• [TASK DIRECTIONS] A complete response lists each line of the data below that includes the word "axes".

══ INPUT DATA ══

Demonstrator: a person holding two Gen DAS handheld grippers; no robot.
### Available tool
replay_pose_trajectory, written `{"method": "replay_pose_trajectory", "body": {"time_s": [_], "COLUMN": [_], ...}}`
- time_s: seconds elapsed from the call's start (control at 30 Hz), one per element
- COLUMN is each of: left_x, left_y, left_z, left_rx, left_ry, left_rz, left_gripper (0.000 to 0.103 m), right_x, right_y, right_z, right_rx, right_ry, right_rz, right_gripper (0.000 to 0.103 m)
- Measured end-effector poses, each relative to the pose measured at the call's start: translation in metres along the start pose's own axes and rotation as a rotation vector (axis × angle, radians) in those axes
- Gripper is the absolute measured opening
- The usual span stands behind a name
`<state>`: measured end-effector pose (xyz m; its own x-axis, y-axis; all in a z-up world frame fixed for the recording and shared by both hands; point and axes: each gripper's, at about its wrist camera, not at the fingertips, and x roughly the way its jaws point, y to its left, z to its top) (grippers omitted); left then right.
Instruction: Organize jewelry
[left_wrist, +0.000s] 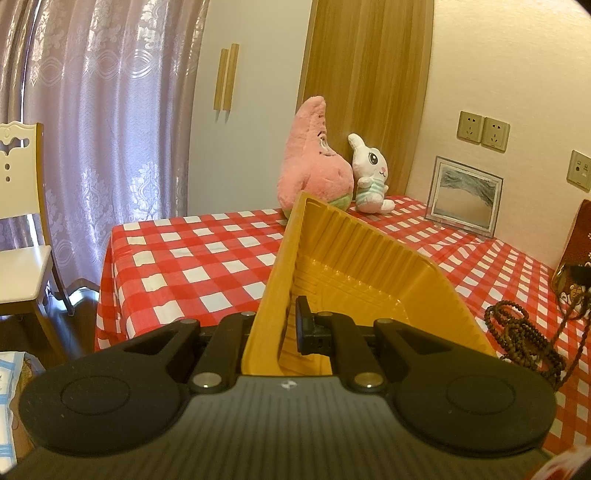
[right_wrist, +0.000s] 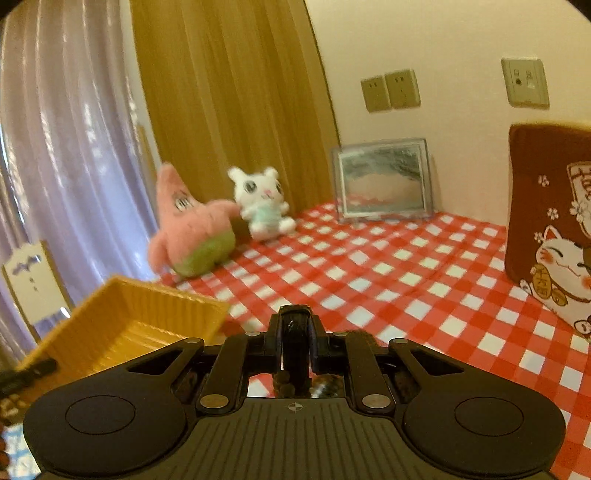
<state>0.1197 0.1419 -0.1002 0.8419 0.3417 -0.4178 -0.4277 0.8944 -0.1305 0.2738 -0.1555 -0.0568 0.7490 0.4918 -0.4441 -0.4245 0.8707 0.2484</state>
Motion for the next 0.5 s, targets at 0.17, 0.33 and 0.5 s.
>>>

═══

• [THE COMPLETED TASK]
- Measured end-effector poses, each relative to the pose measured at the call's start: translation in metres along the start pose's own axes and rotation as a rotation vector (axis × angle, radians) in those axes
`<state>`: measured end-effector pose (xyz m; its own x-axis, y-axis; all in a z-up world frame fixed for the recording and shared by both hands; point and axes: each gripper's, at about its wrist camera, not at the fingertips, and x roughly the way its jaws point, y to its left, z to its top) (grippers omitted); left then right.

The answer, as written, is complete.